Hoje nos acostumamos a ouvir sobre a geração nem nem - jovens que nem estudam e nem trabalham. Uma tragédia para eles próprios, para sua família e para o país.
Descobri que, aos 56 anos, também faço parte de uma geração que também pode ser chamada de nem nem. Resultado do fato de que nós, seres humanos, estamos vivendo bem mais que os nossos antepassados. Essas dúvidas ele nem tiveram.
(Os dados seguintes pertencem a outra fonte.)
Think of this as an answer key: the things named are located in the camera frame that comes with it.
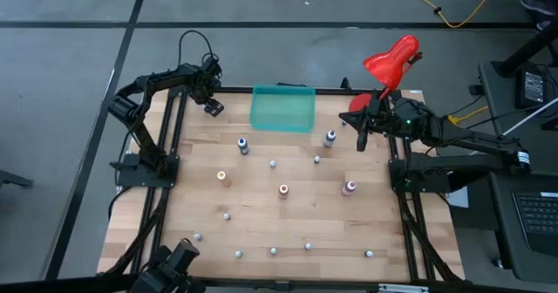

Percebi pela primeira vez no metrô. Algumas pessoas me observando ostensivamente, na tentativa de decidir se sou ou não idosa, se me oferecem ou não um assento. Se estou de cabelo solto, de cachinhos, a dúvida inexiste ou, quando ocorre, se resolve logo e eu sigo de pé. Mas quando estou de cabelos presos, com as raízes brancas à mostra, a dúvida sempre se põe e é mais comum que me ofereçam seus lugares. Depois, ao entrar num laboratório, já na porta, uma moça me pergunta o procedimento e me indica uma cadeira. Sou atendida prontamente: uma funcionária colhe meus dados e, apenas quando me indica uma cadeira para aguardar até ser chamada para a retirada de sangue, vejo muitas pessoas aguardando o atendimento que acabei de ter e, algumas, com olhares de insatisfação e de reprovação, a me dizerem que furei a fila.
Assim, nem sou velha nem sou nova.
Minha netinha resolveu o problema, com sua lógica bastante coerente. De tanto ela me pedir para ir da sala pra cozinha buscar água, pipoca, seus bichinhos de pelúcia, sandália etc. eu reclamei:
— Letícia, eu não aguento esse ir e vir. Eu sou velha! E ela:
— Vovó, você não é velha. Você nem tem rachaduras no rosto. E nem tem cabelo branco!!! Retruquei:
— Tenho sim. Olha aqui. É que você não percebeu. E mostrei meus pés de galinha, minhas pálpebras flácidas já se arrastando pelo chão e meu bigode chinês. E puxei os cabelos para trás pra ela ver a mecha branca bem no centro da cabeça.
Ela insistiu:
— Vovó, velho tem todo o cabelo branco!
Mas no dia em que a minha filha me chamou para conhecer uma amiga da minha idade, inclusive nascida no mesmo mês, minhas poucas certezas se esfacelaram. Ao vê-la, tive vontade de me sentar na calçada e de tomar umas cachaças - que eu nem costumo tomar - tal o meu desencanto. Eu parecia a avó da amiga.
Jesus!
Nosso corpo é um mapa da nossa existência. Traz nele as marcas das experiências que vivemos, para o bem e para o mal. Assim, com certeza, haverá uma mulher de 56 anos que pareça mais velha que eu.
Eu também fico em dúvida. No metrô e em outros ambientes públicos, fico olhando a pessoa, avaliando o seu grau de envelhecimento, comparando-a a mim para descobrir qual de nós tem mais direito de se sentar. E já me aconteceu várias vezes de, ao oferecer o lugar, ouvir uma frase carregada de um certo espanto e reprovação: __ Não! Obrigada! É como se me dissessem: Tá me achando velha/velho é? Pois você é mais velha que eu!
Então, mais que a aparência, parece que velhice é estado de espírito. Hoje, um dia depois de completar 56 estou jovem, jovem... praticamente uma menina!